Все садятся. Сажусь и я и с трудом засовываю под стол свои длинные, потерявшие чувствительность ноги. Берусь за вилку, чтобы убедиться, слушается ли рука. Она все еще как деревянная; вилка — тоже толстая и тоже деревянная. Я удивленно качаю головой и тянусь к цветам, пощупать. Навстречу мне протягивается белая женская рука. Я подымаю голову: соседка сочувственно глядит на меня.
Я вздрагиваю — и меня, как молния, пронзает жгучий вопрос: зачем я делаю все это, почему меня занимают мои физические ощущения, когда я только что узнал, что убили моего отца, встречи с которым я ждал долгих пятнадцать лет. И в ту же минуту я замечаю, что соседи смотрят на меня. Ждут, что я заплачу. Но я не плачу.
Почему?
Не смею? Не хочу? Не могу?
Горло у меня перехватывает, грудь заполняет тяжелая и напряженная пустота, и я не могу сидеть на месте. Я встаю и выхожу из зала. Шагаю, как на ходулях, — ноги кажутся мне по крайней мере втрое длиннее, чем должны быть. Они несут меня по узкому длинному коридору. В конце его стоят люди из охраны. Я поворачиваю назад. Коридор теперь еще уже и длиннее. Кто-то идет мне навстречу. Кто это? Он кажется мне очень знакомым, но, кто это, вспомнить не могу. И мне довольно неприятно. Мы сближаемся все быстрее. В последний момент я останавливаюсь — в шаге от зеркала. И теперь догадываюсь: я стою перед самим собой. Стою только и смотрю.

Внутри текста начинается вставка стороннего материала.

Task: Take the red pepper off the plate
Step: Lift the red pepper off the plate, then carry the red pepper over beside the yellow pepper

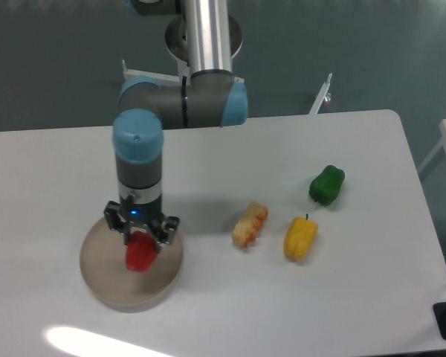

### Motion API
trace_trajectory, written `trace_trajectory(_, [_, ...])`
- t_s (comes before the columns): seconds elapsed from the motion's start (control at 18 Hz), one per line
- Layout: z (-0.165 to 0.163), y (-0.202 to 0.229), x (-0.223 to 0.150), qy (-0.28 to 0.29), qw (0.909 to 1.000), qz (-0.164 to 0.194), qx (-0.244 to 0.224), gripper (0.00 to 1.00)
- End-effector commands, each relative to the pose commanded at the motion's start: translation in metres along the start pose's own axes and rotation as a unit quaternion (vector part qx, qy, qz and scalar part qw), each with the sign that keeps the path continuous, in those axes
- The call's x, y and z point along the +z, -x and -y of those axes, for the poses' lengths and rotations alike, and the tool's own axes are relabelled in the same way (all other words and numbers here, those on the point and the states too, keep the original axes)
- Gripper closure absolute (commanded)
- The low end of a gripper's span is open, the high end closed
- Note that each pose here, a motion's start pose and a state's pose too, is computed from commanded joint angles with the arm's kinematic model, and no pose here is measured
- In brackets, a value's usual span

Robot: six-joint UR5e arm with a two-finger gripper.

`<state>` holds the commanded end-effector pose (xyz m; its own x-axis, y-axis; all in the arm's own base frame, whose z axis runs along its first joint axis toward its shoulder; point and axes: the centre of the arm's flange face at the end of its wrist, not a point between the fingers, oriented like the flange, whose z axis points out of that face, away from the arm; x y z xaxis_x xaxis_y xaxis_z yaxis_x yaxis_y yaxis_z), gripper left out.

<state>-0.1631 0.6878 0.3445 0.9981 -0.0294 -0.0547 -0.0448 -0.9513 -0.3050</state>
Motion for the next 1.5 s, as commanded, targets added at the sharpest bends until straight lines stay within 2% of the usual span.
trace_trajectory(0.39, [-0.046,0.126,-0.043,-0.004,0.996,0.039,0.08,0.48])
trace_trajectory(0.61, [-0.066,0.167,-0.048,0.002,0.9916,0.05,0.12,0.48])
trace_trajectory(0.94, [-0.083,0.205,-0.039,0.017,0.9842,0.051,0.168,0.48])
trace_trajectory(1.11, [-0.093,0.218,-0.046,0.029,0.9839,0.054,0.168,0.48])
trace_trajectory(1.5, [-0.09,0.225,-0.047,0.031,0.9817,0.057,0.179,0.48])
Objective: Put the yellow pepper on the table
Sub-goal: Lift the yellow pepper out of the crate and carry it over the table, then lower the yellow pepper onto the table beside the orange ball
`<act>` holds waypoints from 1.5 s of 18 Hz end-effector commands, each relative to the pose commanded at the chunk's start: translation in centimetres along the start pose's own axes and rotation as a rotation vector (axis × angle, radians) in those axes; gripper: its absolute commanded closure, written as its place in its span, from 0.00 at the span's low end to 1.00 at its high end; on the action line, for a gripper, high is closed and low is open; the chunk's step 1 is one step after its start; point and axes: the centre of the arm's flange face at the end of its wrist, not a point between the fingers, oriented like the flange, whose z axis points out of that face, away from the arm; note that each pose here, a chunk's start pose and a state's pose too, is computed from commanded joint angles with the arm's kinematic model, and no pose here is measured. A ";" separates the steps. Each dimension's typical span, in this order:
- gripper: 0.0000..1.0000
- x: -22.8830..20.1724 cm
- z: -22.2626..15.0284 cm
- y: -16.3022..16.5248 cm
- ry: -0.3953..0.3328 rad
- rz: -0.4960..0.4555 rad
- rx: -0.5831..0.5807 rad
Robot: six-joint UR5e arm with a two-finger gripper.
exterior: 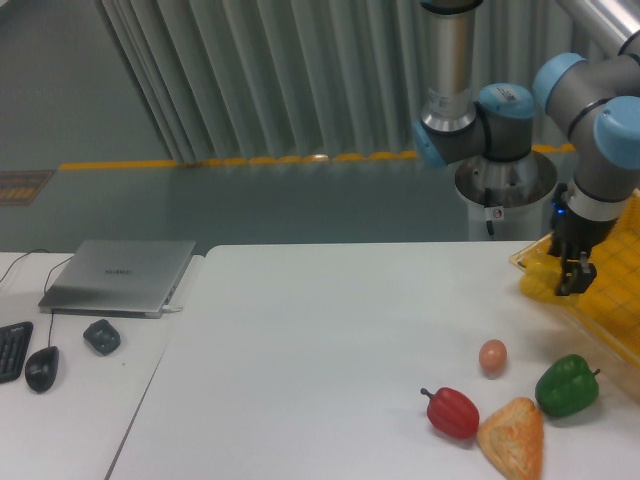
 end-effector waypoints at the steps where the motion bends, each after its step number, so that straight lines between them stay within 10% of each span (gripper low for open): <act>1: 0.57 -0.1 -0.1 -0.9 -0.027 -0.028 0.021; 8: 0.57 0.6 3.1 -7.3 -0.070 -0.248 0.008; 17: 0.56 3.6 10.8 -13.8 -0.106 -0.242 -0.203; 27: 0.54 3.0 14.0 -13.8 -0.135 -0.247 -0.253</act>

«Кто я? — спрашиваю я себя. — Тот, который стоит перед зеркалом, или тот, что в зеркале? Кто я в сущности? Сын, у которого убили отца, или писатель, который рад случаю близко наблюдать сына, у которого убили отца?»
Я с силой провожу руками по лицу, а потом снова смотрю на того, в зеркале.
— Ты писатель! — говорю я ему и смотрю в его серьге блестящие глаза. — Ты охотник! Точно одержимый браконьерской страстью, ты из засады следишь за моим сердцем — с ружьем, с капканом, с ножом, с силками, с ловушкой и даже с колом. Бесцеремонно, неумолимо, с прирожденной алчностью ты кидаешься на все мои переживания и все мои чувства, какой бы сокровенной, бережно хранимой личной собственностью они ни были. Я знаю, тебя занимает человек и потому ты так бесчеловечно впиваешься в него. Ястреб!
Он смотрит на меня неподвижно, потом подымает свои треугольные брови, морща высокий лоб, и спрашивает:
— А где теперь твои чувства? Куда ты девал свое сердце?
Я вздрагиваю, он тоже. В углах его рта прорисовываются горькие складки. И он снова устремляет на меня серые блестящие глаза.
Мы смотрим друг на друга с затаенной ненавистью, с непонятной боязнью и горечью.